- _Your objective_
List all lines of the data containing the word "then".

- _Provided material_

--

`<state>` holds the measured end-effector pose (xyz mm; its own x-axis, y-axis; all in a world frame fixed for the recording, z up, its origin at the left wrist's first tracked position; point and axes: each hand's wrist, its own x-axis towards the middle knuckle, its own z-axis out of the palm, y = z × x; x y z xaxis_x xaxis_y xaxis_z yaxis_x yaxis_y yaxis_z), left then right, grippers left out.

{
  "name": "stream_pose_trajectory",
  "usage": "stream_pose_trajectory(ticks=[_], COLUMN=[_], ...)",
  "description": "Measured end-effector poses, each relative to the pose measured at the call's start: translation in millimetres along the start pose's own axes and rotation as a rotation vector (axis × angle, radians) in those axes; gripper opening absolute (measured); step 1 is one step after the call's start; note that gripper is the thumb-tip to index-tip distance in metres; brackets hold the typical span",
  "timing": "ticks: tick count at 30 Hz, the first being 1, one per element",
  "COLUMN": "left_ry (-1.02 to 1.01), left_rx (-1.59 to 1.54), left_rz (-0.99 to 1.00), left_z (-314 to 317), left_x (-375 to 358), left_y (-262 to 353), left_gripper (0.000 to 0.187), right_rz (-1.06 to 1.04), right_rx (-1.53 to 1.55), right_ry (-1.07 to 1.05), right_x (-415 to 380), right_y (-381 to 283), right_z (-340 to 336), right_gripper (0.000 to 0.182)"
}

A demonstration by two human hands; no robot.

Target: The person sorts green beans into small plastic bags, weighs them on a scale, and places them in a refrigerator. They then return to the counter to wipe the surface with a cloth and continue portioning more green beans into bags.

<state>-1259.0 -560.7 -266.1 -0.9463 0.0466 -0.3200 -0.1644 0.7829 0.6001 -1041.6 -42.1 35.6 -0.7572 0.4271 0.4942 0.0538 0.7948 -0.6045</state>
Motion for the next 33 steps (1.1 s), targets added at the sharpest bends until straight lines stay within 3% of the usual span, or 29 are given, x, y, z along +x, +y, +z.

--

- _Result below_
`<state>` holds the measured end-effector pose (xyz mm; its own x-axis, y-axis; all in a world frame fixed for the recording, z up, its origin at the left wrist's first tracked position; point and axes: each hand's wrist, its own x-axis towards the middle knuckle, its own z-axis out of the palm, y = z × x; x y z xaxis_x xaxis_y xaxis_z yaxis_x yaxis_y yaxis_z), left then right, grippers left out.
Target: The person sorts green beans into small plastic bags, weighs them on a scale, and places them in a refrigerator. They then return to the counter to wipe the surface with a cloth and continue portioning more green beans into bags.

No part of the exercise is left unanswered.